== ACTIVITY ==
Copy out every line of the data where the word "foam" is found.

Records from a collection

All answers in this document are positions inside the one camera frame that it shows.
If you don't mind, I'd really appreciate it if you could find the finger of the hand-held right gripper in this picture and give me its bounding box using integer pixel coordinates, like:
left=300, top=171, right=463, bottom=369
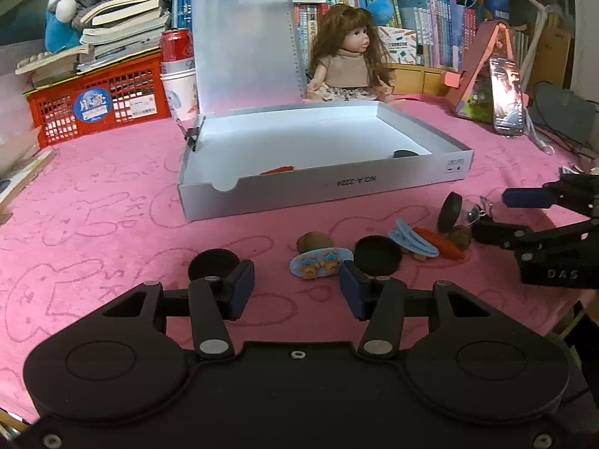
left=502, top=173, right=599, bottom=220
left=472, top=217, right=593, bottom=256

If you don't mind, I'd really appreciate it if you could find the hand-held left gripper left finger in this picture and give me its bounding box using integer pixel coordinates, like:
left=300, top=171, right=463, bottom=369
left=102, top=259, right=256, bottom=360

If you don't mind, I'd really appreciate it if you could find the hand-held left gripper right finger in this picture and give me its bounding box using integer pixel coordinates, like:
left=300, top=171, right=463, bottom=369
left=339, top=261, right=499, bottom=360

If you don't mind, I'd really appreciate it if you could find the blue bear hair clip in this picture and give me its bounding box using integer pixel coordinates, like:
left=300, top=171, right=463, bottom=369
left=289, top=246, right=354, bottom=280

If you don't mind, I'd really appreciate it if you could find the orange carrot hair clip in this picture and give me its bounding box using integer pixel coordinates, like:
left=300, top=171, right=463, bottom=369
left=412, top=227, right=469, bottom=260

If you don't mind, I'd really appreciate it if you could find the white file box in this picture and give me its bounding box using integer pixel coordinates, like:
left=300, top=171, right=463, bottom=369
left=177, top=0, right=474, bottom=222

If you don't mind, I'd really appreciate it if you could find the dark grey object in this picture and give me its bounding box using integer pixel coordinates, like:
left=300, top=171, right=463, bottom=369
left=533, top=82, right=599, bottom=146

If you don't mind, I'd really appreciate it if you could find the smartphone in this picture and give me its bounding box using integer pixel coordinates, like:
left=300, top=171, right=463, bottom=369
left=489, top=56, right=526, bottom=137

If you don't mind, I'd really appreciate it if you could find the pink phone stand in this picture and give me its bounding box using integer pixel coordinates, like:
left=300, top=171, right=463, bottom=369
left=442, top=21, right=529, bottom=120

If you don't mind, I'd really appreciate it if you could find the wooden desk shelf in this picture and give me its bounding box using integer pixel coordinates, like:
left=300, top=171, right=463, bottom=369
left=388, top=63, right=457, bottom=97

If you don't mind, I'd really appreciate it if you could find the pink printed towel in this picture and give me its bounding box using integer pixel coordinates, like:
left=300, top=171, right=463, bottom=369
left=0, top=91, right=599, bottom=424

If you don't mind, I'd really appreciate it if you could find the black binder clip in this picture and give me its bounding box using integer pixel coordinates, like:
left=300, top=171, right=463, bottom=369
left=175, top=114, right=207, bottom=153

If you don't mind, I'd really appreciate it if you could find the row of shelved books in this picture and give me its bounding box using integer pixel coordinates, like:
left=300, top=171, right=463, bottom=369
left=171, top=0, right=487, bottom=73

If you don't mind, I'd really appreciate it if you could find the white printed carton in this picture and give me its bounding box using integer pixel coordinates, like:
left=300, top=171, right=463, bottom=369
left=377, top=25, right=417, bottom=65

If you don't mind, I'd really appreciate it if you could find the white paper cup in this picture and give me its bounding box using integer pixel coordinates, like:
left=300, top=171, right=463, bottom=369
left=160, top=60, right=200, bottom=122

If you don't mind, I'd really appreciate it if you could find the brown-haired doll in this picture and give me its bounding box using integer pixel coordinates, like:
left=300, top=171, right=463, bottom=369
left=302, top=4, right=396, bottom=104

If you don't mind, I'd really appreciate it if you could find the red plastic crate with sticker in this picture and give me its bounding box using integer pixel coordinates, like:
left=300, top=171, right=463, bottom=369
left=25, top=51, right=176, bottom=148

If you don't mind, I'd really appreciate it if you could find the red drink can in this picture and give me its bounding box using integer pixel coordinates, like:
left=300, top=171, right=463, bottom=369
left=160, top=28, right=195, bottom=64

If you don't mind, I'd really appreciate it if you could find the stack of worn books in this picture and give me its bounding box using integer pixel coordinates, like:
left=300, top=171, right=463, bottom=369
left=16, top=0, right=181, bottom=89

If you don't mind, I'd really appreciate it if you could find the blue and white plush toy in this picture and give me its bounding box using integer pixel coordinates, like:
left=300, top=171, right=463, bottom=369
left=44, top=0, right=89, bottom=54

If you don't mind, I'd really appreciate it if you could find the window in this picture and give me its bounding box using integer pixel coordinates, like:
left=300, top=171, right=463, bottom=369
left=0, top=0, right=59, bottom=73

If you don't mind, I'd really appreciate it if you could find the white charging cable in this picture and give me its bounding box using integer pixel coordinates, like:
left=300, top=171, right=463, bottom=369
left=524, top=117, right=555, bottom=155

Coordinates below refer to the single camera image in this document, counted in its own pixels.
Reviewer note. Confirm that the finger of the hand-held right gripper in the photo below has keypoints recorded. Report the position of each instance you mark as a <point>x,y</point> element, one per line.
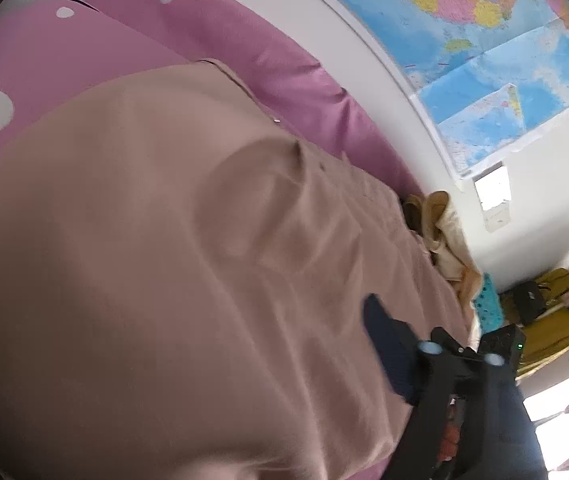
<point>382,335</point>

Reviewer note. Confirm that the teal dotted cloth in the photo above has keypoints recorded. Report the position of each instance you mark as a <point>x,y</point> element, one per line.
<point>489,305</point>

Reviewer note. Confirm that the cream blanket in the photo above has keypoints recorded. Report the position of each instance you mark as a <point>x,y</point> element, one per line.
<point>452,245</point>

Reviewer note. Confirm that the dusty pink garment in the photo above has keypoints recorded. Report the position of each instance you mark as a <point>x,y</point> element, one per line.
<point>164,260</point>

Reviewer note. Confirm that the white wall box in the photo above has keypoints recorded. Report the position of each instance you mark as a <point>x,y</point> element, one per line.
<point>492,190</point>

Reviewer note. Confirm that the pink floral bedsheet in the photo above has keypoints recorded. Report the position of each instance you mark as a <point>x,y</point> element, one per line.
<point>264,50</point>

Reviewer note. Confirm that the black bag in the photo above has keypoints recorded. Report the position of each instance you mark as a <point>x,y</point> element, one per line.
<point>527,302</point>

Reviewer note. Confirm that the person's blue jeans leg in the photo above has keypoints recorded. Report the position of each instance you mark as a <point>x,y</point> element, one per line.
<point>509,425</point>

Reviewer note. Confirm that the world map wall poster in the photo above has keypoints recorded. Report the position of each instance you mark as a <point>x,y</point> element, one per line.
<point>464,35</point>

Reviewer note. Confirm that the yellow chair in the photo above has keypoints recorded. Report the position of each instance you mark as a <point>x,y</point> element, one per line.
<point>559,330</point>

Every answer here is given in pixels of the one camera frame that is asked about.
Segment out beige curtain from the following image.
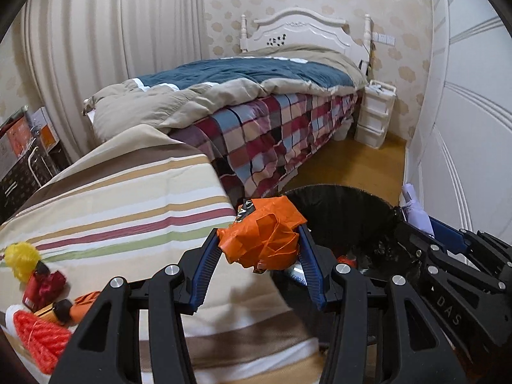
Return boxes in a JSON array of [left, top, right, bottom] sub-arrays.
[[22, 0, 211, 163]]

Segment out beige and teal duvet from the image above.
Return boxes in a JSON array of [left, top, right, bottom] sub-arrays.
[[82, 44, 369, 145]]

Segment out white bed headboard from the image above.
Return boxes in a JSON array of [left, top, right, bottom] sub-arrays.
[[239, 7, 373, 65]]

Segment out white and blue packet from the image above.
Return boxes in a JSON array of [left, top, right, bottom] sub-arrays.
[[285, 264, 309, 286]]

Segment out orange box with black cap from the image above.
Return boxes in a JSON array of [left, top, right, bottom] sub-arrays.
[[34, 299, 73, 325]]

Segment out white plastic drawer unit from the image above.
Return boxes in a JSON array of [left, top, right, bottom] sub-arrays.
[[354, 80, 397, 150]]

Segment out orange plastic bag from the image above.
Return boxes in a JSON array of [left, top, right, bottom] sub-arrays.
[[218, 196, 308, 275]]

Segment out white and orange carton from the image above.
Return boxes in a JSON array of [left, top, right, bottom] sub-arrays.
[[30, 106, 61, 149]]

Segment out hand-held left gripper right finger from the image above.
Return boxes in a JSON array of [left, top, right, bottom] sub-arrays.
[[297, 226, 468, 384]]

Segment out yellow foam net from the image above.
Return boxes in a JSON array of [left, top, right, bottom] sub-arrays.
[[4, 242, 41, 283]]

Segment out white wardrobe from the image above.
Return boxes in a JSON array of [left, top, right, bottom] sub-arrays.
[[402, 0, 512, 249]]

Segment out dark red satin cloth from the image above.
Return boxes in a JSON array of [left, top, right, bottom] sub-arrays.
[[38, 270, 68, 300]]

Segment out orange and grey cardboard box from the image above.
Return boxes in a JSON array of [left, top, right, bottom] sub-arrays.
[[0, 113, 36, 177]]

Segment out plaid bed sheet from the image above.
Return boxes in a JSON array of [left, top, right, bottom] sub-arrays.
[[168, 88, 365, 201]]

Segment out black trash bin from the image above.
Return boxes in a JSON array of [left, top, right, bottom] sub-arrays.
[[270, 184, 425, 348]]

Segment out white paper scrap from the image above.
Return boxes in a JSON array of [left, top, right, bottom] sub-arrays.
[[402, 183, 435, 235]]

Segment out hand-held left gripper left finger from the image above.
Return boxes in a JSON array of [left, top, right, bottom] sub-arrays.
[[48, 228, 222, 384]]

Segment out orange striped wrapper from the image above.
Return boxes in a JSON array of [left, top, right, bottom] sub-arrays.
[[71, 291, 100, 317]]

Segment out striped tablecloth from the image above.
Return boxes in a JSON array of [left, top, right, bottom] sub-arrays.
[[0, 124, 323, 384]]

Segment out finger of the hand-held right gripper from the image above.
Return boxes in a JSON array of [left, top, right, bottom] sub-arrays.
[[430, 216, 512, 284], [394, 207, 512, 353]]

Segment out small red box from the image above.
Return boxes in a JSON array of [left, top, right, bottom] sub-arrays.
[[23, 274, 44, 309]]

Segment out red foam net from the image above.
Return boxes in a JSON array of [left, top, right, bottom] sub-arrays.
[[12, 310, 73, 374]]

== WRITTEN REPLY ==
Segment out yellow foam net from the image above.
Segment out red foam net from the image above.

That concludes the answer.